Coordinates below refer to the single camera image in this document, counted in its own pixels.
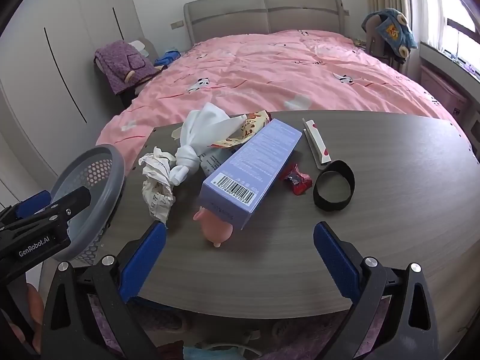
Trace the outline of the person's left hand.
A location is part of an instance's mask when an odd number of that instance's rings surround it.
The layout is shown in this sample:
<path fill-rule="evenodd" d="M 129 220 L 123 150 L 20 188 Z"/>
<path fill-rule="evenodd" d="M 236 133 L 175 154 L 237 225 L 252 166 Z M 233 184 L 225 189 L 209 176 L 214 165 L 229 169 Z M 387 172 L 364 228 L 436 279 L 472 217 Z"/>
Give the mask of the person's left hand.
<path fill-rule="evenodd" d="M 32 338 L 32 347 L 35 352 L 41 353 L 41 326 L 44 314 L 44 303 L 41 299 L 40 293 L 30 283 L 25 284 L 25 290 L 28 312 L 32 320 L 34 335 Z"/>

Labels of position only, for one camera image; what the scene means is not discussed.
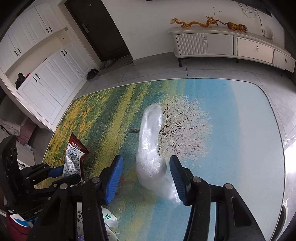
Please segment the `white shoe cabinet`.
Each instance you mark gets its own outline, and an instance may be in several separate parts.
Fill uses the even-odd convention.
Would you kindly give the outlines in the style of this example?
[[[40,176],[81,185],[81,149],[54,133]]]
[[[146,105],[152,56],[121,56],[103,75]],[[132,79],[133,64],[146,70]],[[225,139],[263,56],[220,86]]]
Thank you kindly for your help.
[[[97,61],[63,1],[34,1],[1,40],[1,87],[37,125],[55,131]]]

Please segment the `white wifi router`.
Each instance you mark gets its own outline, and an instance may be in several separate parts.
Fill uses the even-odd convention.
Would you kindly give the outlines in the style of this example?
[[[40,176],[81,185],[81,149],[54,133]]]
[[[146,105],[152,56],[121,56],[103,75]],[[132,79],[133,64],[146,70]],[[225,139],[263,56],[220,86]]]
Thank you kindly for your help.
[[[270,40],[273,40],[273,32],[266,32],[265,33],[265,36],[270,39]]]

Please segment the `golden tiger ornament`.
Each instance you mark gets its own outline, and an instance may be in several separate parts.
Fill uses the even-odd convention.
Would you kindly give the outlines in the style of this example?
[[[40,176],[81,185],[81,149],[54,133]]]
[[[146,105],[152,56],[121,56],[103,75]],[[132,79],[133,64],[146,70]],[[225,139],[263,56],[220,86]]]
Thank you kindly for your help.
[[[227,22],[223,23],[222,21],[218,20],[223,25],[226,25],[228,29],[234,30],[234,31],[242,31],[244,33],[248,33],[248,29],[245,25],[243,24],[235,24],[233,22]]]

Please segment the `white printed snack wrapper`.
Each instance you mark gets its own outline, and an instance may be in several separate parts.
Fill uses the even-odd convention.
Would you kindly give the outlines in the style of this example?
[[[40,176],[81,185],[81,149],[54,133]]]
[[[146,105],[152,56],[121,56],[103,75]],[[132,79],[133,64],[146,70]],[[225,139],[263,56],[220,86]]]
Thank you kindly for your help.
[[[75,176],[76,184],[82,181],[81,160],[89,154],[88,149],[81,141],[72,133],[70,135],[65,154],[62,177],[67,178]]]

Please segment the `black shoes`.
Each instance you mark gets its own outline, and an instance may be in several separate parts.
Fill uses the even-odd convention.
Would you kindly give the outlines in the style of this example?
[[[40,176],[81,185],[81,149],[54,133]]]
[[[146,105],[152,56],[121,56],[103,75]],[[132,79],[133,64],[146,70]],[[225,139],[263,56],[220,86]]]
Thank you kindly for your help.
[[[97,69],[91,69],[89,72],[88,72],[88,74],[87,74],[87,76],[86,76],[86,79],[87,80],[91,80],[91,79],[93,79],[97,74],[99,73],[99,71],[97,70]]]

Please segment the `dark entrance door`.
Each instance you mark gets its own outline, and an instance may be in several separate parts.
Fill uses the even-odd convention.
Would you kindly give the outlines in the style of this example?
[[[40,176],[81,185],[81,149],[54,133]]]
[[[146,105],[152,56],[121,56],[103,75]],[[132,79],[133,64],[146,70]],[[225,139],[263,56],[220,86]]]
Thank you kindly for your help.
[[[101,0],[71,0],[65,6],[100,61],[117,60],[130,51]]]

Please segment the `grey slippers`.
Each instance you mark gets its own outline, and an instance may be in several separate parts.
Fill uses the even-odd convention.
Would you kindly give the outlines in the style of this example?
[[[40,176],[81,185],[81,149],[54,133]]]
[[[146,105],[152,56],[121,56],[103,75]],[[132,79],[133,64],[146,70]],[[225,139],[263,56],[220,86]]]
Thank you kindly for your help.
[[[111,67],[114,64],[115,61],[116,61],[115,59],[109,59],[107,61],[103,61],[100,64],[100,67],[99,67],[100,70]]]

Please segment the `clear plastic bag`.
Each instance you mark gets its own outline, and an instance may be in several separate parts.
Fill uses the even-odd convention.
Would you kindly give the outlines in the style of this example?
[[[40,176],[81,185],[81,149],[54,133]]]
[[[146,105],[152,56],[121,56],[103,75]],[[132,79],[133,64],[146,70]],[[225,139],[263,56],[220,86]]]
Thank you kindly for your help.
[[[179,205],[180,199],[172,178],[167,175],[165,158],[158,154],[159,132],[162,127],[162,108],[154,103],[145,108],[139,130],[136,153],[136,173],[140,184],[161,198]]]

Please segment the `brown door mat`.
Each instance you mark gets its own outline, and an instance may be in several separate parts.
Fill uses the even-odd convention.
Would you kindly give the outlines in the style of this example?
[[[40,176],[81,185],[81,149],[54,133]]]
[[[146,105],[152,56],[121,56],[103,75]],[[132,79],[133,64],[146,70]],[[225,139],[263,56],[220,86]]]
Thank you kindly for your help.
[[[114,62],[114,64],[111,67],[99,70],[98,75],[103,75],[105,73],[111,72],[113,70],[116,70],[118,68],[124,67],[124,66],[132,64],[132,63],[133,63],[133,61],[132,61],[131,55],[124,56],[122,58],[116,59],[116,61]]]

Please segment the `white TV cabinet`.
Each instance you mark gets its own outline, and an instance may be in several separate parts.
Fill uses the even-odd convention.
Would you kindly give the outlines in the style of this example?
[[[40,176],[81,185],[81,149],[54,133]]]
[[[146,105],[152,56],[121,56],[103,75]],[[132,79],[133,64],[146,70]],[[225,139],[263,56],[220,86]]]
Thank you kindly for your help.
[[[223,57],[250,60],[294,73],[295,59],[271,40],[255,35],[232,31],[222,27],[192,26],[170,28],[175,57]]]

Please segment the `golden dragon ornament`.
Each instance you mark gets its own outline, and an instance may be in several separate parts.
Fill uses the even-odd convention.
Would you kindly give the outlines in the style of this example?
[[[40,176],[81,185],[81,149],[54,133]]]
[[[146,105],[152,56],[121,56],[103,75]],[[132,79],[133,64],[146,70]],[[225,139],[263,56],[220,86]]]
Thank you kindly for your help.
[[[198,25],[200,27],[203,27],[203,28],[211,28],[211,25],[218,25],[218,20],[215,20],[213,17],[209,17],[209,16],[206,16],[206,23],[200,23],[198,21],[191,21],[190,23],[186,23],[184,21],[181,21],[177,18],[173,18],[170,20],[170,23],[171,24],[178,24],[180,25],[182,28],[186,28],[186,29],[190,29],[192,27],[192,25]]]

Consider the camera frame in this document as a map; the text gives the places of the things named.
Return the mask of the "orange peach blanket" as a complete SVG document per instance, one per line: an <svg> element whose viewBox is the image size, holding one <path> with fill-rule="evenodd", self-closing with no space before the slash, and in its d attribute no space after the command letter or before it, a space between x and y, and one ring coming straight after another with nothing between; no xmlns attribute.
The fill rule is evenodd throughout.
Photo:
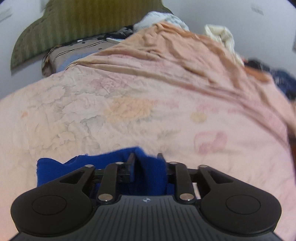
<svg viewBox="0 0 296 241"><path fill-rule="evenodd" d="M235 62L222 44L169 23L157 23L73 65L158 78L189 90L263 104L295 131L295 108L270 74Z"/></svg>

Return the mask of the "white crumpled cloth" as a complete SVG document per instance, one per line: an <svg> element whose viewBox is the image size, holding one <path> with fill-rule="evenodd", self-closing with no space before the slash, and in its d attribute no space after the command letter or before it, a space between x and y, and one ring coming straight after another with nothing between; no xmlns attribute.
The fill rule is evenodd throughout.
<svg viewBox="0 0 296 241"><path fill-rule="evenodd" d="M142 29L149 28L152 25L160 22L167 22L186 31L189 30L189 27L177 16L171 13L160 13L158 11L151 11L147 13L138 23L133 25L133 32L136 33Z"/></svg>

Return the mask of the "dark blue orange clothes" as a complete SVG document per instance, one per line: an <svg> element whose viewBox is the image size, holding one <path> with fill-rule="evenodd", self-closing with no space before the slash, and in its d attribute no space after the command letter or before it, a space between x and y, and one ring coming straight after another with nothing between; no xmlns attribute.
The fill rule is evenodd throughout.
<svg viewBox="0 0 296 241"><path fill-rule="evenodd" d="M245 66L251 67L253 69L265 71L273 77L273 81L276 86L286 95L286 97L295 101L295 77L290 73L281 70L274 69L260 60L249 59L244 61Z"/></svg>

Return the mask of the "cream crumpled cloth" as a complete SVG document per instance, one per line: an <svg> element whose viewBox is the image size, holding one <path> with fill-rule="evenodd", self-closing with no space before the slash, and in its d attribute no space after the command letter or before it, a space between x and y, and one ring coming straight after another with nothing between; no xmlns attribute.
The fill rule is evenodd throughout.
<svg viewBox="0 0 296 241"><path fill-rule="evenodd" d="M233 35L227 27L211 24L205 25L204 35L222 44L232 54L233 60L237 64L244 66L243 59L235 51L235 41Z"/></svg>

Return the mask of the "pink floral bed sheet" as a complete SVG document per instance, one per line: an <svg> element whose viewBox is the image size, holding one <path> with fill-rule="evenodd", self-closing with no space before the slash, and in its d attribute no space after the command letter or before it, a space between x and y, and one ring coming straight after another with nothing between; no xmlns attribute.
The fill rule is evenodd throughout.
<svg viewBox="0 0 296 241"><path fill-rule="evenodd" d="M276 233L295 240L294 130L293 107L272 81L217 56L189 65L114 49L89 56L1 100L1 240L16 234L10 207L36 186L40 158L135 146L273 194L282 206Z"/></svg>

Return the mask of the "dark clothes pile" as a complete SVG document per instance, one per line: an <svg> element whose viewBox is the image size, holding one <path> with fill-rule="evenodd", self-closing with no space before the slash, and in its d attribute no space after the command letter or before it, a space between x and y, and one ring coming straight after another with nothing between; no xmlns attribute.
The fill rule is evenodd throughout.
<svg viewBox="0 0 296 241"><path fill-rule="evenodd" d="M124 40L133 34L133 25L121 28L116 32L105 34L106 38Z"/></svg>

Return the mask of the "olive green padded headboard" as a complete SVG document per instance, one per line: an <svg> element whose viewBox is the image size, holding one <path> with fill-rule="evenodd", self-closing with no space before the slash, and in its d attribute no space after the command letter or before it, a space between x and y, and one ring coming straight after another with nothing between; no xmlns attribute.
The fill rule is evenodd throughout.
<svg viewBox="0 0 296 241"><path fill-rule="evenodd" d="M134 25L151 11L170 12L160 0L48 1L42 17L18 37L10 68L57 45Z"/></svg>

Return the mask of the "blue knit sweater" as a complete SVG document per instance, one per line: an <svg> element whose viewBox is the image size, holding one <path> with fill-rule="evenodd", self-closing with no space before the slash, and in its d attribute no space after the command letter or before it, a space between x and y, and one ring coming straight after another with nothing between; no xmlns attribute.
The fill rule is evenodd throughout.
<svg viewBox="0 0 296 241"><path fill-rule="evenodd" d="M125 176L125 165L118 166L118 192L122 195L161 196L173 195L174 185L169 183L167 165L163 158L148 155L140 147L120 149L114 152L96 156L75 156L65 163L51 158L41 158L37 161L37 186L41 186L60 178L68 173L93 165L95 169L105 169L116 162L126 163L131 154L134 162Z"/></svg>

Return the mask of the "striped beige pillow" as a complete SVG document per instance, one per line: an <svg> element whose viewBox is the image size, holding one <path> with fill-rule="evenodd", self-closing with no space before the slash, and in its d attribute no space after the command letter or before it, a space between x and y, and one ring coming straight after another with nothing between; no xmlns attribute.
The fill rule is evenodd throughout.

══════════════════════════════

■ BRIEF ■
Among the lines above, which ones hold the string "crumpled"? Show them.

■ OUTPUT OF THE TASK ■
Return the mask of the "white crumpled cloth" as a complete SVG document per instance, one per line: an <svg> element whose viewBox is the image size, holding one <path> with fill-rule="evenodd", self-closing with no space before the slash, and in its d attribute no space after the command letter or before it, a space between x and y, and one ring coming straight after another with nothing between; no xmlns attribute.
Return the mask of the "cream crumpled cloth" as a complete SVG document per instance, one per line: an <svg> element whose viewBox is the image size, holding one <path> with fill-rule="evenodd", self-closing with no space before the slash, and in its d attribute no space after the command letter or before it, a space between x and y, and one ring coming straight after another with nothing between; no xmlns attribute.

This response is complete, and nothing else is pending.